How can a Indonesian private limited company be dissolved or wound up?

A private limited company in Indonesia, also known as a Perseroan Terbatas (PT), can be dissolved or wound up in several ways:

1. Voluntary Winding-up: The shareholders of the company may pass a special resolution to voluntarily wind up the company. This process is initiated by the directors or shareholders and requires the approval of at least 75% of the shareholders.

2. Compulsory Winding-up: The company may be wound up by the court if it fails to comply with any legal or regulatory requirements, or if it is unable to pay its debts.

3. Creditor’s Winding-up: A creditor of the company may apply to the court to wind up the company if the company is unable to pay its debts.

4. Strike-off: The company may be struck off from the register of companies by the Ministry of Law and Human Rights if it fails to file its annual returns for 2 consecutive years.
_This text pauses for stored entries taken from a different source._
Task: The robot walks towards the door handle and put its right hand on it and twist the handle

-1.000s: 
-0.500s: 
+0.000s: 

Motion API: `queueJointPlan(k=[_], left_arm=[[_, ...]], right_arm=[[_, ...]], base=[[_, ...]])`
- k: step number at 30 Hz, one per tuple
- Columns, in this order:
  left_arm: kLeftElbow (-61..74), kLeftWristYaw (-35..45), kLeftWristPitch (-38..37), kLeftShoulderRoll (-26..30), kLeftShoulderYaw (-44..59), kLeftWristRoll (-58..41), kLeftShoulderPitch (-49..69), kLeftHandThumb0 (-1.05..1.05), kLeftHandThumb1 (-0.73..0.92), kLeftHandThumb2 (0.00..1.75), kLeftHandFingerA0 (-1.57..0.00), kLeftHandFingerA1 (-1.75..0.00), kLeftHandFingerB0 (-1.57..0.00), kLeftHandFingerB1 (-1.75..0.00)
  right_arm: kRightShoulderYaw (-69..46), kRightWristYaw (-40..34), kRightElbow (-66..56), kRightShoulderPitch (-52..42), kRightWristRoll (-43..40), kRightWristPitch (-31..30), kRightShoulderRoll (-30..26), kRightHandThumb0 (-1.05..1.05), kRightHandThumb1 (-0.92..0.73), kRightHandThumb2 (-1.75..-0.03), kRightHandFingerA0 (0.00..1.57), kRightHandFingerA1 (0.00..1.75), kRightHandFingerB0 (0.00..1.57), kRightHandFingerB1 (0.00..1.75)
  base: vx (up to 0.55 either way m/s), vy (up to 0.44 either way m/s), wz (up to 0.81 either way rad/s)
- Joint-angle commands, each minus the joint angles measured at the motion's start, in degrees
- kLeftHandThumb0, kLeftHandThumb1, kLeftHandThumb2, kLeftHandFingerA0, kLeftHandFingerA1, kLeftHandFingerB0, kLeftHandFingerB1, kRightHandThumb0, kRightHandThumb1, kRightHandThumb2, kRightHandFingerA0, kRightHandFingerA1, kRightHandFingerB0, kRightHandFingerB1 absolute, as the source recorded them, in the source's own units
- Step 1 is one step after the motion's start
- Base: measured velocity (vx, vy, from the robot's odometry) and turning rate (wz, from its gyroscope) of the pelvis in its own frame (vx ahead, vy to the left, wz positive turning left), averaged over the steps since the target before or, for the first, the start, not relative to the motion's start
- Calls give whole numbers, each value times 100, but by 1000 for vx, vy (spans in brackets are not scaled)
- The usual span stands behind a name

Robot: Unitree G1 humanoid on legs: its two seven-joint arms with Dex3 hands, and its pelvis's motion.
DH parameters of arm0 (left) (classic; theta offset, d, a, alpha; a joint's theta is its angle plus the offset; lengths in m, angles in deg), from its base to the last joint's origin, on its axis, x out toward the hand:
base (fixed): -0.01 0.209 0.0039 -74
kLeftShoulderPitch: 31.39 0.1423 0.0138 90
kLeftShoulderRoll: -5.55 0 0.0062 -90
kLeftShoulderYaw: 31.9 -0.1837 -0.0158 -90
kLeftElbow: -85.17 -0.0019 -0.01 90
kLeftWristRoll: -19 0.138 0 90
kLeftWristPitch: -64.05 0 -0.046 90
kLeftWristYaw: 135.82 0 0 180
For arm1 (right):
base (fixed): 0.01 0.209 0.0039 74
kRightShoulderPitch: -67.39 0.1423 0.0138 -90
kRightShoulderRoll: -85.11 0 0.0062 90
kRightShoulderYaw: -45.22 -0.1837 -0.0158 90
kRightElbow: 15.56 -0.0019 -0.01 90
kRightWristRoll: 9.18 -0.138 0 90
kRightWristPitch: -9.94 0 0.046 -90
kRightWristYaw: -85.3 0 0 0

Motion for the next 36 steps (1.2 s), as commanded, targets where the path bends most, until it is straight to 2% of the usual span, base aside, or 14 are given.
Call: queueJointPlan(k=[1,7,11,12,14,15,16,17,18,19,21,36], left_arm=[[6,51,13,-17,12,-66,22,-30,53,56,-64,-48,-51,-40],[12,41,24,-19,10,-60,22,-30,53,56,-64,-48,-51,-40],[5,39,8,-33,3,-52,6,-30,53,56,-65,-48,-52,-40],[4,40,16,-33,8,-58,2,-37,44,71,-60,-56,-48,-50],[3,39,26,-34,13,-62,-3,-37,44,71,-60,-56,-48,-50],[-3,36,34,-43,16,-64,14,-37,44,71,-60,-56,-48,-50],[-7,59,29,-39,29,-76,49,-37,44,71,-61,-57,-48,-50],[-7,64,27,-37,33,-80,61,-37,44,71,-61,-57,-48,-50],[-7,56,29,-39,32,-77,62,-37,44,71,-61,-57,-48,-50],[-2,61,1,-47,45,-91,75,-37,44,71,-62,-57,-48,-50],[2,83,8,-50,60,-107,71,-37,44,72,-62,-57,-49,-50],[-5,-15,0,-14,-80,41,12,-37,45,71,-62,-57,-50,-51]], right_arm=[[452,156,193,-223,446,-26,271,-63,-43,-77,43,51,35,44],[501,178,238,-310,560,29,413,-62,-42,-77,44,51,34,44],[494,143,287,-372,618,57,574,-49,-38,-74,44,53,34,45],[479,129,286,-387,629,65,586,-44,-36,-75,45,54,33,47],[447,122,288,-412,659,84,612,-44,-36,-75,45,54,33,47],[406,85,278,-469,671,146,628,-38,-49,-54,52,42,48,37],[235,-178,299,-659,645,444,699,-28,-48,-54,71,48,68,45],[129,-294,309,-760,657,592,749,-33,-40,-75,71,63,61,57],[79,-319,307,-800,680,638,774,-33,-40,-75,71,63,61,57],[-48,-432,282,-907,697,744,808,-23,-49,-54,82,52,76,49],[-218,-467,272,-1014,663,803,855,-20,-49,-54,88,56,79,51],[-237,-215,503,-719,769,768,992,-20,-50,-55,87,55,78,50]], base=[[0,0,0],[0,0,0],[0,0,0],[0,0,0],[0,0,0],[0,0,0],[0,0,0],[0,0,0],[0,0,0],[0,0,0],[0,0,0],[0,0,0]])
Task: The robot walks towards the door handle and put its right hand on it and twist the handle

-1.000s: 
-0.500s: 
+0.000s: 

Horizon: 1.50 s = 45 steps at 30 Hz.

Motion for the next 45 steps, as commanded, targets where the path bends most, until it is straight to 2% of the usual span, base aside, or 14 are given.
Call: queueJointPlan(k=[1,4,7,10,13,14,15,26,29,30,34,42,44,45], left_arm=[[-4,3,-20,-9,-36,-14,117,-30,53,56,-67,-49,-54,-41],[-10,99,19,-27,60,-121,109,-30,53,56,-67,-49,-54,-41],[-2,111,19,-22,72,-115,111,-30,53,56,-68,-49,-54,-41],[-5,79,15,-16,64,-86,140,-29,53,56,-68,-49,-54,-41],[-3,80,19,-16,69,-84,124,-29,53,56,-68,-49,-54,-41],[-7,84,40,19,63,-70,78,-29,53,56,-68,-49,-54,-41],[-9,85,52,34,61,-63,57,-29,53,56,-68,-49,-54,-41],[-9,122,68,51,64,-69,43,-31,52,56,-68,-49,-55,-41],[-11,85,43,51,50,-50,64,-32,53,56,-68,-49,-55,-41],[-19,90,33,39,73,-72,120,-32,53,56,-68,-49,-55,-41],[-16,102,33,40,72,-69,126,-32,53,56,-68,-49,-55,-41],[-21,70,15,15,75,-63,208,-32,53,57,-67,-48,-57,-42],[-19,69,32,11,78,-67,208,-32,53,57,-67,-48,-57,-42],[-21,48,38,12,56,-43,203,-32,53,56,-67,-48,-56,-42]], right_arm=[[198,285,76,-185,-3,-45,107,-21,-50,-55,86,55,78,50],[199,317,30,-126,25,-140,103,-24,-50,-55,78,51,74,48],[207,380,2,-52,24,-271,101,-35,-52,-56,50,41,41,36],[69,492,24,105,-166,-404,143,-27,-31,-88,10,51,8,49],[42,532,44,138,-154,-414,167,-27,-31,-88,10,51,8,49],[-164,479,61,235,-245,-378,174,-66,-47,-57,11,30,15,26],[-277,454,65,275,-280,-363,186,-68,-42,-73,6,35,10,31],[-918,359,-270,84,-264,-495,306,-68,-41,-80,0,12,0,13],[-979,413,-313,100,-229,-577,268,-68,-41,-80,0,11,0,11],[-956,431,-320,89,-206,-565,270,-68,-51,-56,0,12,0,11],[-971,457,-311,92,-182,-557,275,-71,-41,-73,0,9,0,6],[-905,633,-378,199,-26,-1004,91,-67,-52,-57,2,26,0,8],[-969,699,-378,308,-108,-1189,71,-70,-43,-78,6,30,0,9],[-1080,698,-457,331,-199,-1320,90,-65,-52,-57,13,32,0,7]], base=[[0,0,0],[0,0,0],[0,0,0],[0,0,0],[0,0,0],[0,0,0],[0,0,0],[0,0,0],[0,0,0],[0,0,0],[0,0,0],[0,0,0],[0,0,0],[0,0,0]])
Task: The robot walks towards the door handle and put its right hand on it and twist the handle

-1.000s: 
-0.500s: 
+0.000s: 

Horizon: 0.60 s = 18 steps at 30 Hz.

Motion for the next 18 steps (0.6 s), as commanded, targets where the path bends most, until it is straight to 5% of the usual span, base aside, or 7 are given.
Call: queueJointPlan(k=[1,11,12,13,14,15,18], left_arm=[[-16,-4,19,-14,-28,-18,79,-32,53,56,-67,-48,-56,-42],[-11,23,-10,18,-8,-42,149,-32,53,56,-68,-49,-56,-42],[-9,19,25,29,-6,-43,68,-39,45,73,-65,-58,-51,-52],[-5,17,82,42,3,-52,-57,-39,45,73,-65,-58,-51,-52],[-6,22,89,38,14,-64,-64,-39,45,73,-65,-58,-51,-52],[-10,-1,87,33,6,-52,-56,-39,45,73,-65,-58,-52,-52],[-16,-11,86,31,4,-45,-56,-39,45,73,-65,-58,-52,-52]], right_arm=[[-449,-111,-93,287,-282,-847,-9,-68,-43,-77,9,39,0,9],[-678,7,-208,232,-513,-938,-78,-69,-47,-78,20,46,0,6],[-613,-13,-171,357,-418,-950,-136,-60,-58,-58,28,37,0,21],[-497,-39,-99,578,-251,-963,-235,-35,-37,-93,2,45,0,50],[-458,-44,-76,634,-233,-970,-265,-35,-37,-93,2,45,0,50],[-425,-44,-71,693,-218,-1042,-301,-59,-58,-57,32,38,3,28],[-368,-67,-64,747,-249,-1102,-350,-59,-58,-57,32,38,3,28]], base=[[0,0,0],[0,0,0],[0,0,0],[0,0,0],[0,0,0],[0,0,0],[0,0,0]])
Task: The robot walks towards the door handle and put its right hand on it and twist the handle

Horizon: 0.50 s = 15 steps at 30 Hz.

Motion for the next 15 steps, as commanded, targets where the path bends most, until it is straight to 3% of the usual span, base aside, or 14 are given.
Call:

In all these cases, the winding-up process involves appointing a liquidator, who is responsible for collecting and selling the company’s assets, paying off its debts, and distributing any remaining assets to the shareholders. The final report of the liquidator is then reported to the General Meeting of Shareholders or the court for approval. The process of winding up a company in Indonesia is governed by the Indonesian Company Law. It’s important to note that all accounting records and financial statements must be written in the Indonesian language (Bahasa Indonesia). However, permission to use a different language may be obtained from the Ministry of Finance.